Sons and Generals (March 26, 1864)

Meade wished this quickie biography had devoted more space to his engineering work (Archives.com).

Meade wished this quickie biography had devoted more space to his engineering work (Archives.com).

In his letter of March 26, Meade mentions two of his sons, Spencer (Pennie) and John Sergeant (Sargie). John Sergeant was Meade’s oldest son, born on November 4, 1841. Spencer, his third son, was born on January 19, 1850. The second son, George, was serving on Meade’s staff. Poor John Sergeant was already ill with the tuberculosis that will kill him in less than a year.

The letter about a court of inquiry that Meade mentions is the one he wrote in response to the article by Historicus, which he believed was either written or dictated by Dan Sickles. The Life and Public Services of General Meade was one of several quickie biographies of Union generals published by T.R. Peterson & Brothers of Philadelphia.

Pennie arrived yesterday, looking very well and quite delighted with his journey and at getting to camp. Willie and Davy Whipple came with him. Unfortunately they came in a storm of rain, and although to-day has been blustering and raw, they have been out on horseback, commencing their sight seeing. This evening they have gone over to one of the neighboring camps, where the soldiers are going to have a negro minstrel exhibition.

The weather has been so unpropitious that no inspection has been practicable by General Grant. I spent several hours with him yesterday. He appears very friendly, and at once adopts all my suggestions. I believe Grant is honest and fair, and I have no doubt he will give me full credit for anything I may do, and if I don’t deserve any, I don’t desire it.

I think I wrote you I had a long and friendly letter from Mr. Harding, in which he said he had seen Mr. Stanton, who told him of my letter in reference to Sickles, asking for a court of inquiry, which Mr. Stanton said he should not grant, for the reason that he did not deem one necessary; that I had been made a brigadier general in the regular army and thanked by Congress for my services at Gettysburg, and that no attention should be paid to such a person as Sickles. Mr. Stanton told Mr. Harding he thought I was unnecessarily nervous about these attacks, and that I ought not to give them a thought. I, however, think differently, and do not believe in the policy of remaining quiet, under the false and slanderous charges of even the most insignificant.

Tell Sargie two copies of the famous “Life and Services of Major General Meade” have been sent me by the publishers.
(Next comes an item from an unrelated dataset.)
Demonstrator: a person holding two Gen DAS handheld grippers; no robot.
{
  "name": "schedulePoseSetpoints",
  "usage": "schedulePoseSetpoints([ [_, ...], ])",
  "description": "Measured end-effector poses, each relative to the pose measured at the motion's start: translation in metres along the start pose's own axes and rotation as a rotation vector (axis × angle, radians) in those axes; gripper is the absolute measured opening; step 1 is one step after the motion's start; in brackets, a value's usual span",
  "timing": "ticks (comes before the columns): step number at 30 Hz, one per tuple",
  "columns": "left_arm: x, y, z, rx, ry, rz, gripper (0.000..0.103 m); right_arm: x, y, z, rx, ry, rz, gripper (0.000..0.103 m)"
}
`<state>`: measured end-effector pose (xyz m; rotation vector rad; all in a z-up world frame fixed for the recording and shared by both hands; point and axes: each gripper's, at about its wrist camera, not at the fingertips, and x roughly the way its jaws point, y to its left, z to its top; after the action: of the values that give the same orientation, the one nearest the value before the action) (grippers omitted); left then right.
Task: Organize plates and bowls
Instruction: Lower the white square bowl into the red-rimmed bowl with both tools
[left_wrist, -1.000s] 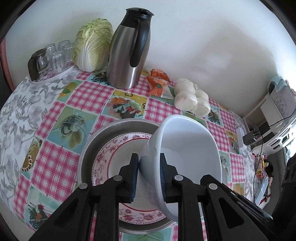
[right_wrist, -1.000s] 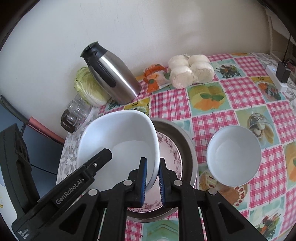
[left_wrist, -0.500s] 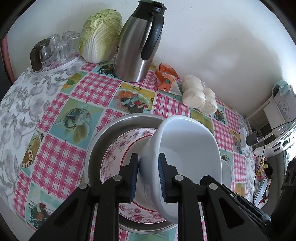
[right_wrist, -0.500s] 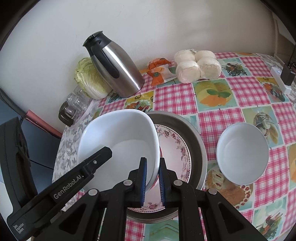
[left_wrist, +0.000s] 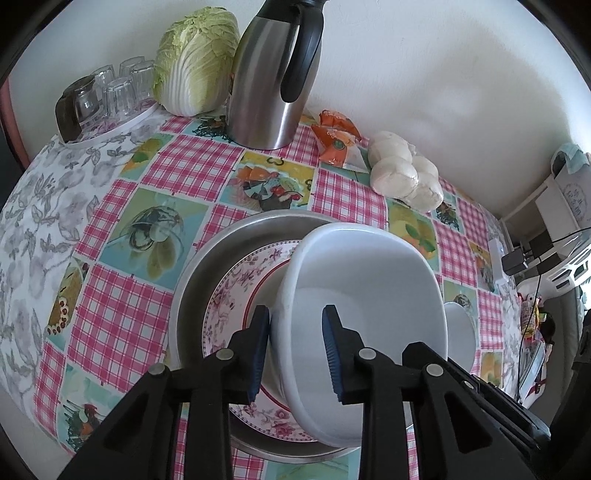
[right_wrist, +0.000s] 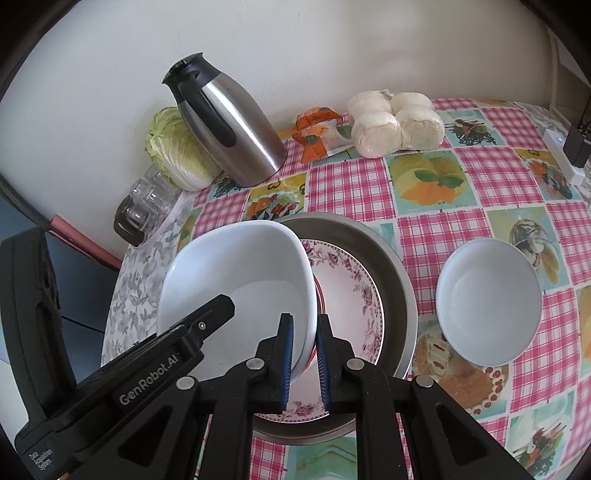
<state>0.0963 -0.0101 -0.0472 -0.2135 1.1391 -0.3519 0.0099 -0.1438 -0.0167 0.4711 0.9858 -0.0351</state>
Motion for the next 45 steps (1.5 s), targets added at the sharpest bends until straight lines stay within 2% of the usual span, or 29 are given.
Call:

I had no idea my services would take up so much printing matter. I must confess I think a little more space might be given to my services prior to the Rebellion. I always thought my services in the construction of lighthouses, and subsequently on the Lake Survey, were of considerable importance.

Meade’s correspondence taken from The Life and Letters of George Gordon Meade, Major-General United States Army, Vol. 2, (New York: Charles Scribner’s Sons, 1913), pp. 183-4. Available via Google Books.